Supplied information: Begin

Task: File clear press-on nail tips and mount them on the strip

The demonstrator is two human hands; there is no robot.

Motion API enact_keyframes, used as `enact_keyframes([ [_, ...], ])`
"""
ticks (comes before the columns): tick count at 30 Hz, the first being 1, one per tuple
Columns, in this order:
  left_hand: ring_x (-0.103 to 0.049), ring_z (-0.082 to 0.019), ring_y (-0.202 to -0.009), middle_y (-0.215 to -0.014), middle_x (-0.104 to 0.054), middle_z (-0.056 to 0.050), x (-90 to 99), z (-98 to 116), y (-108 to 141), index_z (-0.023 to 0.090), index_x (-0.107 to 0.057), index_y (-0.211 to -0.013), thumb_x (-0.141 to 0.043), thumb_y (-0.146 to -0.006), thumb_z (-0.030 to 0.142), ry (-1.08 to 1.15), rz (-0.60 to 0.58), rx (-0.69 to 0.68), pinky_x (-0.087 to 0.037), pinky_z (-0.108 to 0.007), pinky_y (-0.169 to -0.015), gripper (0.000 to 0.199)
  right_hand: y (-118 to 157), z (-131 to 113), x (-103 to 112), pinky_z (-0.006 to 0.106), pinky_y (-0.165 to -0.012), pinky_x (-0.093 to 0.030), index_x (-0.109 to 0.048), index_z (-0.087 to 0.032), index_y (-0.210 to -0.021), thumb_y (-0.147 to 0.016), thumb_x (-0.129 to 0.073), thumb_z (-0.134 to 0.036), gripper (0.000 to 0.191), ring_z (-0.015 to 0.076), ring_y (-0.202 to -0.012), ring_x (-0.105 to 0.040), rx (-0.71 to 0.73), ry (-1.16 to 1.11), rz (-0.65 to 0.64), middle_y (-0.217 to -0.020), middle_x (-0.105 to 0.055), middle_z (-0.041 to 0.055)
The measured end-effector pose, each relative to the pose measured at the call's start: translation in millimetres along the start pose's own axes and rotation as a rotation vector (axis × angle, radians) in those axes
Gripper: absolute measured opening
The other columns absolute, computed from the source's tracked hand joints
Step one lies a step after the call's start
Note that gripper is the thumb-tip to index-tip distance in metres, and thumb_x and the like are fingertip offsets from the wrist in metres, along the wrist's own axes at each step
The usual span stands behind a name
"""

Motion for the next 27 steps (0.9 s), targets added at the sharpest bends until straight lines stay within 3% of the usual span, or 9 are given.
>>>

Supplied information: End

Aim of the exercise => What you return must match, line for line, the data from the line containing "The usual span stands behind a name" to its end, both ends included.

Answer to this problem =>
The usual span stands behind a name
"""

Motion for the next 27 steps (0.9 s), targets added at the sharpest bends until straight lines stay within 3% of the usual span, or 9 are given.
>>>

This answer has no further content.